Amorelle Jacox is a contemporary artist whose practice engages with questions of perception, identity, and the structural conditions of representation through painting and mixed media. Her work operates between figuration and abstraction, developing a visual language that foregrounds ambiguity, fragmentation, and the instability of meaning. Rather than constructing linear narratives, Jacox situates the image as a site of negotiation, where subjectivity and environment remain in a constant state of flux.
Jacox is significant for her analytical approach to painting as a critical medium. Her work examines how images mediate experience, focusing on the processes through which identities are constructed, obscured, and reconfigured. By destabilizing the boundaries between figure and ground, she challenges conventional hierarchies of representation and engages with broader contemporary discourses surrounding perception, visibility, and the conditions of looking.
Formally, her practice is characterized by controlled compositions, restrained palettes, and layered surfaces. Figures frequently appear partially dissolved or embedded within their surroundings, generating tension between presence and absence. The material application—through oil, acrylic, and mixed media—introduces a temporal dimension, emphasizing accumulation, erasure, and revision. These strategies align her work with current developments in abstraction that privilege process, materiality, and indeterminacy over fixed imagery.

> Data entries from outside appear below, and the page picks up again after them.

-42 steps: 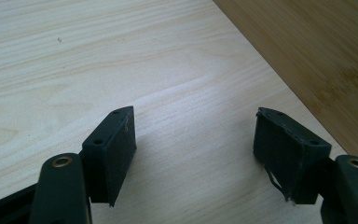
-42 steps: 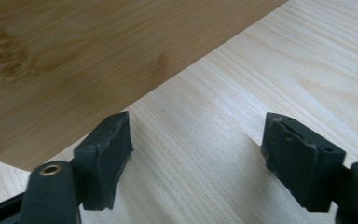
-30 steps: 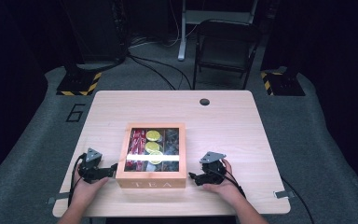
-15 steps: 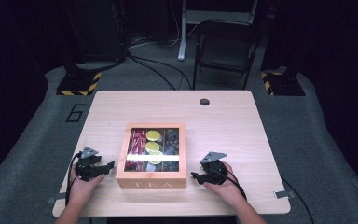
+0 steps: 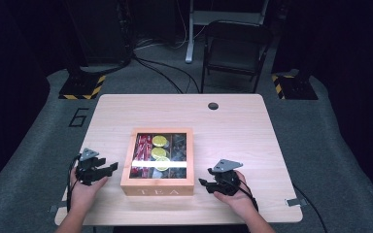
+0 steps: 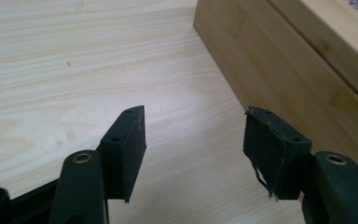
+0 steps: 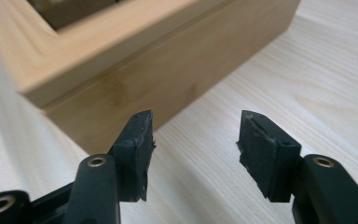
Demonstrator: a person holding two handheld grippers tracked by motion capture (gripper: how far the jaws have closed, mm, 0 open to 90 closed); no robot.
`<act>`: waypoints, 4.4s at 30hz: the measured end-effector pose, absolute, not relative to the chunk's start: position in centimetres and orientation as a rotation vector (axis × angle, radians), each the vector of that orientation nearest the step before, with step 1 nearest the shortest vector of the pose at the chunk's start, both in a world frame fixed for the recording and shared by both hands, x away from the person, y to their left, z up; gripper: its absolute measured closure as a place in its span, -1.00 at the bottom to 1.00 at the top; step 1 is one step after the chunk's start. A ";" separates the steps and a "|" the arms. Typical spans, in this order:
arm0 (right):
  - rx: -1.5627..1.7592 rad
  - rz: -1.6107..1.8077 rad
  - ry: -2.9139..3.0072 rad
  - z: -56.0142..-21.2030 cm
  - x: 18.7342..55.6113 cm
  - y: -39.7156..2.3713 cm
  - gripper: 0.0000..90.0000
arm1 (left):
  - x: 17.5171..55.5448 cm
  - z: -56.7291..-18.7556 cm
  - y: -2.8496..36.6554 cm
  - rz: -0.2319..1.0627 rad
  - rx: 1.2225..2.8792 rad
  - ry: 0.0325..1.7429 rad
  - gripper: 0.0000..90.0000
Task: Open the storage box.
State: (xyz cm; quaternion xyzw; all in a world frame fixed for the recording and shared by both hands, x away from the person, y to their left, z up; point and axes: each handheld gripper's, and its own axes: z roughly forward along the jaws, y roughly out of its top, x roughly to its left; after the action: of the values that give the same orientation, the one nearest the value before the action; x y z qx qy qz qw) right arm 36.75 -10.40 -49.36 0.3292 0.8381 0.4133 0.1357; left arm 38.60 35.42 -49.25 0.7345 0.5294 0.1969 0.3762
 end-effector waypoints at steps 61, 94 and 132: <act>0.766 1.349 2.412 -46.3 33.7 -7.3 0.25 | 36.7 -46.5 35.0 0.446 1.790 1.264 -0.12; 0.849 1.458 2.208 -42.7 35.6 -7.4 0.25 | 32.9 -43.0 32.6 0.468 1.748 1.039 -0.04; 0.869 1.454 2.202 -40.0 37.2 -7.0 0.22 | 33.4 -39.3 31.1 0.505 1.759 0.994 0.14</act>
State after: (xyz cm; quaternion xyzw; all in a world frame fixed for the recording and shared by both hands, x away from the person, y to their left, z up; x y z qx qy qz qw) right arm 37.18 -7.02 -40.00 0.3077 0.7795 0.5149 0.1808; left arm 33.39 31.11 -39.32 0.7288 0.4120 0.2093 0.5052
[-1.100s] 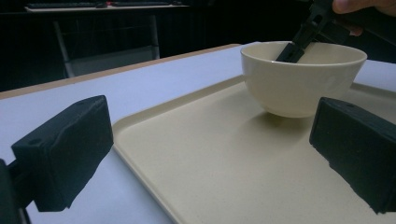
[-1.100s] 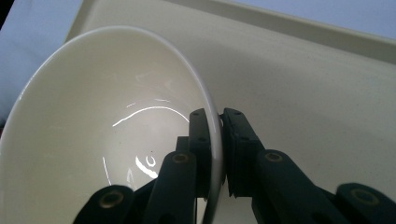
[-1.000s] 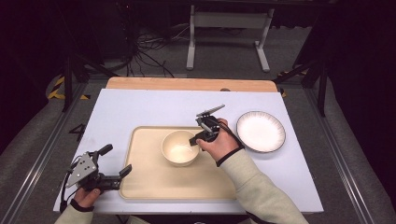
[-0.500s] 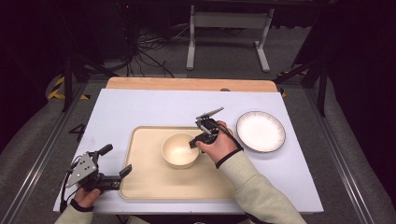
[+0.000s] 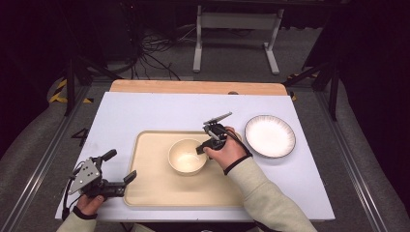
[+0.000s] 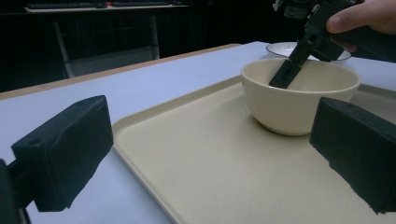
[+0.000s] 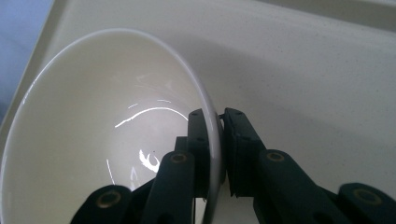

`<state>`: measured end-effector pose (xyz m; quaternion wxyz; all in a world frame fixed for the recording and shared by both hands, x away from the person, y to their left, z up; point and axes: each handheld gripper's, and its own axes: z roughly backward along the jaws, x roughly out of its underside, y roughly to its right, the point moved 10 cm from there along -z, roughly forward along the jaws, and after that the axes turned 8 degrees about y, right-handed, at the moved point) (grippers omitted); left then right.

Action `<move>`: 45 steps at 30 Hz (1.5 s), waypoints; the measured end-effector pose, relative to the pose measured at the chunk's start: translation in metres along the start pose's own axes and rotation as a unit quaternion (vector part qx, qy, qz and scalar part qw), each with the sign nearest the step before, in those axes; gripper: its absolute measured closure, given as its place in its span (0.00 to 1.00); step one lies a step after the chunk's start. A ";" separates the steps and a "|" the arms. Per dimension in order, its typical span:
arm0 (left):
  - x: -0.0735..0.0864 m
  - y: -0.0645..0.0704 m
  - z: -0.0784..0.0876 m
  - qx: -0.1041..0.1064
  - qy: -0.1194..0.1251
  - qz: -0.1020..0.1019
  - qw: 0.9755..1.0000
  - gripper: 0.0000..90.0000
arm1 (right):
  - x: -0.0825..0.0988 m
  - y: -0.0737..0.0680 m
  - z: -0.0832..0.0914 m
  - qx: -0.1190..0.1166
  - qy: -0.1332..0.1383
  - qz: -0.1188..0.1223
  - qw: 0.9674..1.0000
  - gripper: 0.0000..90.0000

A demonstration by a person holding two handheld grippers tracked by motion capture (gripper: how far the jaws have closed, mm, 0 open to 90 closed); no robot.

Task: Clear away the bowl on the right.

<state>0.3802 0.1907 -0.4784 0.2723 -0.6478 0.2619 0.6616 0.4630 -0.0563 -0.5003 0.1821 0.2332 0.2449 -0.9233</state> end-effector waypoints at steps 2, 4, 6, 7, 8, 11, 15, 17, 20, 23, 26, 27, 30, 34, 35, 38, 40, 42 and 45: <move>0.000 0.000 0.000 0.000 0.001 0.000 1.000 0.00 | 0.000 0.001 -0.001 -0.006 0.005 0.011 1.000 0.90; 0.000 0.000 0.000 0.000 0.001 -0.001 1.000 0.00 | 0.000 0.002 -0.001 -0.019 0.009 0.006 1.000 0.88; 0.000 0.000 0.000 0.000 0.000 0.000 1.000 0.00 | -0.002 0.003 0.000 -0.027 0.021 0.013 0.999 0.83; 0.000 0.000 0.000 0.000 0.000 -0.001 1.000 0.00 | -0.003 0.003 0.000 -0.027 0.024 0.014 0.999 0.82; 0.000 0.000 0.000 0.000 0.002 0.000 1.000 0.00 | -0.003 0.004 0.001 -0.027 0.026 0.017 0.999 0.80; 0.000 0.000 0.000 0.001 0.000 0.000 1.000 0.00 | -0.005 0.004 0.003 -0.030 0.035 0.022 0.999 0.75; 0.000 -0.001 0.000 0.000 -0.001 0.000 1.000 0.00 | -0.008 0.005 0.007 -0.029 0.050 0.034 0.998 0.68; 0.000 0.000 0.000 0.001 -0.001 0.000 1.000 0.00 | -0.010 0.005 0.010 -0.029 0.064 0.046 0.997 0.64; 0.000 -0.001 0.000 0.000 -0.001 0.000 1.000 0.00 | -0.014 0.005 0.016 -0.025 0.091 0.076 0.993 0.57; 0.000 -0.001 -0.001 0.001 0.001 0.001 1.000 0.00 | -0.019 0.004 0.023 -0.018 0.122 0.120 0.985 0.50; 0.000 -0.001 0.000 0.001 -0.001 0.001 1.000 0.00 | -0.023 0.000 0.031 -0.026 0.160 0.172 0.972 0.46; 0.000 -0.001 0.000 0.001 -0.002 0.001 1.000 0.00 | -0.024 -0.001 0.033 -0.029 0.168 0.179 0.969 0.45; 0.000 -0.001 0.000 -0.001 0.000 0.000 1.000 0.00 | -0.026 -0.007 0.041 -0.044 0.205 0.216 0.954 0.41; 0.000 0.000 0.000 -0.002 0.001 0.001 1.000 0.00 | -0.027 -0.012 0.052 -0.060 0.246 0.251 0.934 0.39; 0.000 0.000 0.000 -0.001 0.001 0.000 1.000 0.00 | -0.027 -0.013 0.054 -0.063 0.252 0.251 0.932 0.38; 0.000 0.000 0.000 0.000 -0.002 -0.001 1.000 0.00 | -0.027 -0.015 0.063 -0.068 0.276 0.272 0.919 0.37; 0.000 -0.001 0.000 -0.001 -0.002 -0.001 1.000 0.00 | -0.027 -0.016 0.067 -0.071 0.290 0.284 0.911 0.35; 0.000 -0.001 0.000 0.000 -0.002 -0.001 1.000 0.00 | -0.026 -0.016 0.071 -0.066 0.302 0.311 0.899 0.32; 0.000 -0.001 0.000 -0.001 -0.002 -0.001 1.000 0.00 | -0.026 -0.017 0.077 -0.074 0.327 0.320 0.886 0.29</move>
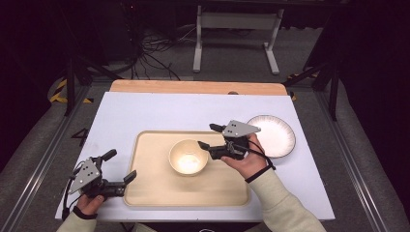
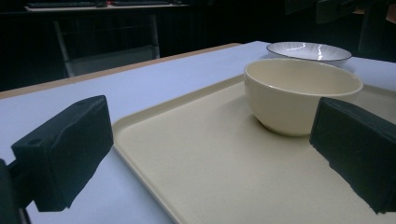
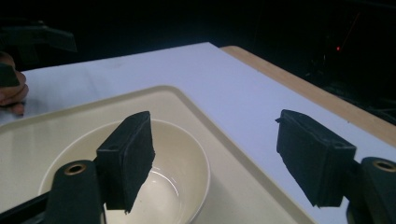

Jacox has exhibited internationally across Europe and the United States. Recent exhibitions include Sun Catcher, Time Keeper at 12.26 Gallery, Los Angeles (2025), They Turn Into Days at Abraham & Wolff, Paris (2025), and An Infinite Sunder at Lauren Powell Projects, Los Angeles (2023). She has also presented work in institutional and alternative contexts, including Baseltor Kiosk, Solothurn (2022), and participated in residencies such as Wolf Hill Arts, New York (2023). Her current most recent exhibition, Mothers of Time, is presented at Management, marking a significant moment in the development of her practice within the New York context.